#### [Problem to work on]
For this exercise, copy out each line of the material below that includes "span".

►

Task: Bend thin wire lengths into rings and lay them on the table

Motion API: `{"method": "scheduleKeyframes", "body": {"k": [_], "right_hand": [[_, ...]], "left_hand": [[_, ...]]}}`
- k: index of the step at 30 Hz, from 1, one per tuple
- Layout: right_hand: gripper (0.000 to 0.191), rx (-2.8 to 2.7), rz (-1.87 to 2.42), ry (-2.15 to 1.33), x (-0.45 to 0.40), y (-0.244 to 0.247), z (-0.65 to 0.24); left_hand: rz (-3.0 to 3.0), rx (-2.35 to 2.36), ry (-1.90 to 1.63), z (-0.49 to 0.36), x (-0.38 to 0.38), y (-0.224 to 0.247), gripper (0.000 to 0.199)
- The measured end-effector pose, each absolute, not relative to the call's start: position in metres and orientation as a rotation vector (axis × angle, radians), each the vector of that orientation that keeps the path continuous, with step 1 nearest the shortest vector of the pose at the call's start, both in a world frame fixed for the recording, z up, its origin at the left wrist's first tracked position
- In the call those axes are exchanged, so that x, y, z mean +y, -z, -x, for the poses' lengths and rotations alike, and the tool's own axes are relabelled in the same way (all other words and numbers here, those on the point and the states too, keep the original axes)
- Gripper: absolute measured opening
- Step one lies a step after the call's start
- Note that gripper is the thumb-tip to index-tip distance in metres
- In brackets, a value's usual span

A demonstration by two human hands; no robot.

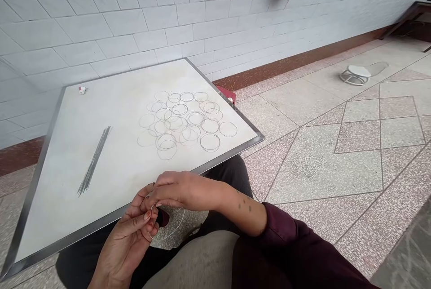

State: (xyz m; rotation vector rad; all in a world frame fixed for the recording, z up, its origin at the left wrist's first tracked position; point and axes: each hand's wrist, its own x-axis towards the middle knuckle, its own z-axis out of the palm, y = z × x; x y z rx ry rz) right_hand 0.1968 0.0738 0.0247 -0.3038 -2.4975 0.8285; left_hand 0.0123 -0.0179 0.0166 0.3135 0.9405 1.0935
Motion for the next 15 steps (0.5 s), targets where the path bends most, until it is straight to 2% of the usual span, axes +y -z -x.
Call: {"method": "scheduleKeyframes", "body": {"k": [9,15], "right_hand": [[0.024,-2.465,0.279,-0.699,0.077,-0.015,-0.193],[0.018,-2.248,0.43,-0.863,0.078,-0.002,-0.188]], "left_hand": [[-0.281,0.939,-1.134,-0.017,-0.015,-0.003,0.049],[-0.336,0.95,-1.227,-0.017,-0.014,-0.006,0.048]]}}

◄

#### [Exercise solution]
- In brackets, a value's usual span
Motion for the next 15 steps (0.5 s), targets where the path bends most, until it is straight to 2% of the usual span, axes +y -z -x.

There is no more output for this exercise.